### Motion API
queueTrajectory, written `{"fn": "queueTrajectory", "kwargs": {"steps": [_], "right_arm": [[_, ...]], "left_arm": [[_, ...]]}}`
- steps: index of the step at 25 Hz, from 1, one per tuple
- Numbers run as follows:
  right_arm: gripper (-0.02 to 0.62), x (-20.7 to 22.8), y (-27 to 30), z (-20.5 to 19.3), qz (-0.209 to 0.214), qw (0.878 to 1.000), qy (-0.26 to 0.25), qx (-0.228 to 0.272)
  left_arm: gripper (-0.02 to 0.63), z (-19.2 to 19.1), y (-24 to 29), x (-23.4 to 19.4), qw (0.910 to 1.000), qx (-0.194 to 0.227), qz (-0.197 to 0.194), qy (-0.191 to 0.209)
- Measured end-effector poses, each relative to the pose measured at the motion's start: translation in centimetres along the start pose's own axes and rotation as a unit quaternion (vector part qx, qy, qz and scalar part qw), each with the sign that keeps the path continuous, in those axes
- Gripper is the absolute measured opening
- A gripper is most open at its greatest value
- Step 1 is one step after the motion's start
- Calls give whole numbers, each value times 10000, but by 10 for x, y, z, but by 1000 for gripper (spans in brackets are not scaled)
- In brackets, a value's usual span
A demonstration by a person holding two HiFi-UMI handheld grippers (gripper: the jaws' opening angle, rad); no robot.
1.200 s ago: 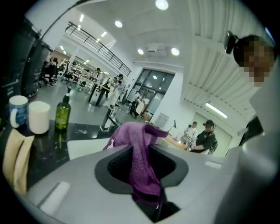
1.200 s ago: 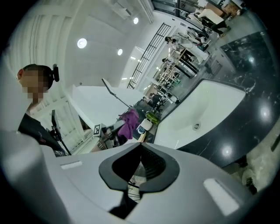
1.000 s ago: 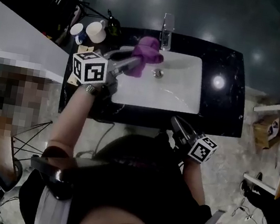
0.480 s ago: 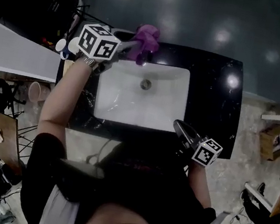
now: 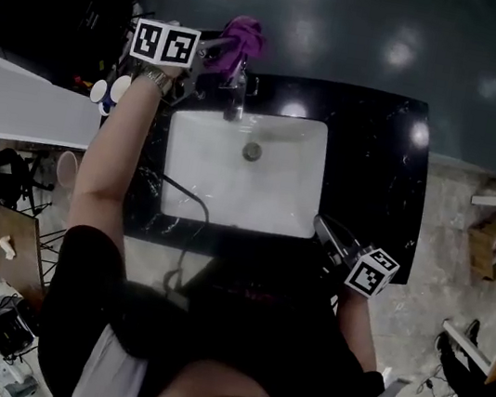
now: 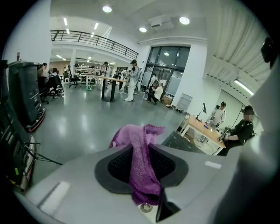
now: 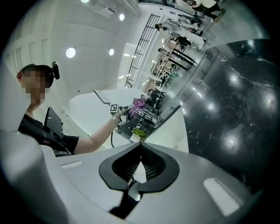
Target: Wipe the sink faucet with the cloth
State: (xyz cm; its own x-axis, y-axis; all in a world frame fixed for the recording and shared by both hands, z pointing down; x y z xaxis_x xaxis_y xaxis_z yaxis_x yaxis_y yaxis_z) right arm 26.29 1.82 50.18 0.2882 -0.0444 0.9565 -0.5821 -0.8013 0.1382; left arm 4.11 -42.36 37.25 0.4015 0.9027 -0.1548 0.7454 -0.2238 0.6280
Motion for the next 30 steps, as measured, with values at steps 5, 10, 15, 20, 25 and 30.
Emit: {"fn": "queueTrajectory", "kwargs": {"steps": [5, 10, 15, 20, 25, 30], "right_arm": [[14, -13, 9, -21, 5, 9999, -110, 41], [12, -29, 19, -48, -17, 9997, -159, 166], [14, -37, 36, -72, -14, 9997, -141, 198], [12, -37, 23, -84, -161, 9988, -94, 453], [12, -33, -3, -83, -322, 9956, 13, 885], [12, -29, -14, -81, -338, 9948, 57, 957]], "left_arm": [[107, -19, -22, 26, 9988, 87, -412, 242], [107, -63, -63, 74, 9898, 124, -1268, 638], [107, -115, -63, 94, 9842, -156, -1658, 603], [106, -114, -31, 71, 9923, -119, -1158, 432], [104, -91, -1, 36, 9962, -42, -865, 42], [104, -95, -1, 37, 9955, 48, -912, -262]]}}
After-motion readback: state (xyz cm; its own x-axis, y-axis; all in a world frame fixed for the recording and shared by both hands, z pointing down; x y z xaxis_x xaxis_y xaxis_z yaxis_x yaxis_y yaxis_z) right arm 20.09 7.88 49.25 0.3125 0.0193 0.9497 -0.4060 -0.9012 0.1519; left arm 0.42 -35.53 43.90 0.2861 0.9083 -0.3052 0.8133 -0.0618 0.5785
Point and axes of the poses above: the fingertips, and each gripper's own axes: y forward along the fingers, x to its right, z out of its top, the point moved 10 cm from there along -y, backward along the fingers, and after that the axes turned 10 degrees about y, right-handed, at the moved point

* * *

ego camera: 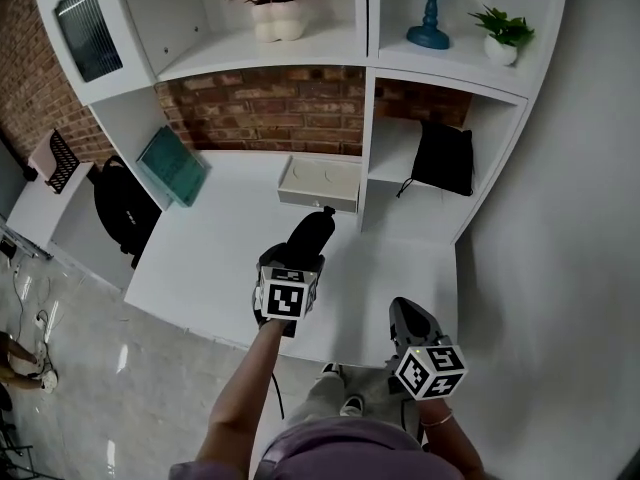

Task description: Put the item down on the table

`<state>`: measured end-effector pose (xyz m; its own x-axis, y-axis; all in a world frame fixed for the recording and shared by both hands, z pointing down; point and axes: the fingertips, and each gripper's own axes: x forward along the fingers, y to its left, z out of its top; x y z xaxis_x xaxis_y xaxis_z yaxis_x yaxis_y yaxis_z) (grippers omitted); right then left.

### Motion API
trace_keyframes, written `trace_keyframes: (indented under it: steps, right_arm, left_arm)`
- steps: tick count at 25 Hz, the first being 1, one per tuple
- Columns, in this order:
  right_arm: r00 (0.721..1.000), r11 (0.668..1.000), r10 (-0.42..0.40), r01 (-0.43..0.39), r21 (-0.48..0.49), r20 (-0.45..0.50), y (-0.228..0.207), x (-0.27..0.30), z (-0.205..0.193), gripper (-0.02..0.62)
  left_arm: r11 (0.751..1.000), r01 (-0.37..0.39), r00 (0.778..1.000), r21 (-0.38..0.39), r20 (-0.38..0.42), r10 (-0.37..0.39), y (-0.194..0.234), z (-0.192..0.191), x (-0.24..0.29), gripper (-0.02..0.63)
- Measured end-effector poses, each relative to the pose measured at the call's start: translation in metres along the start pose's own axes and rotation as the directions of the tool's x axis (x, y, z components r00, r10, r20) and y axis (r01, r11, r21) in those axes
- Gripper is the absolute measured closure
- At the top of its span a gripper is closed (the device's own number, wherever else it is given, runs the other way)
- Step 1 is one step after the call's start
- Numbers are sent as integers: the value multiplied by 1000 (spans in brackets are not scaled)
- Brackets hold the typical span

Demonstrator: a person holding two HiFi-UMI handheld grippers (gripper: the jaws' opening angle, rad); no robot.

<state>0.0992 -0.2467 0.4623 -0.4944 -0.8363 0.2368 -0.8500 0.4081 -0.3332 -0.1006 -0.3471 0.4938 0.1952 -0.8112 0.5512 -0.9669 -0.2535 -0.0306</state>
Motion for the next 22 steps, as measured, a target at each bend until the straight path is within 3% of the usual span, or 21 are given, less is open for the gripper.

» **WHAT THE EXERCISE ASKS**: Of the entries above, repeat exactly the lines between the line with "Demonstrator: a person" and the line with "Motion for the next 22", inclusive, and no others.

» **COMPLETED TASK**:
Demonstrator: a person holding two HiFi-UMI handheld grippers (gripper: the jaws' opening angle, rad); no robot.

<state>0.0992 -0.2467 0.4623 -0.4944 -0.8363 0.2368 -0.8500 0.4081 -0.3332 -0.1006 -0.3471 0.4938 0.1952 -0.8112 0.5512 -0.9669 -0.2535 -0.0306</state>
Motion for the next 22 steps, as measured, a target at each bend until the straight path is within 3% of the usual span, or 21 are given, less is open for the gripper.

For this exercise, the answer is now complete.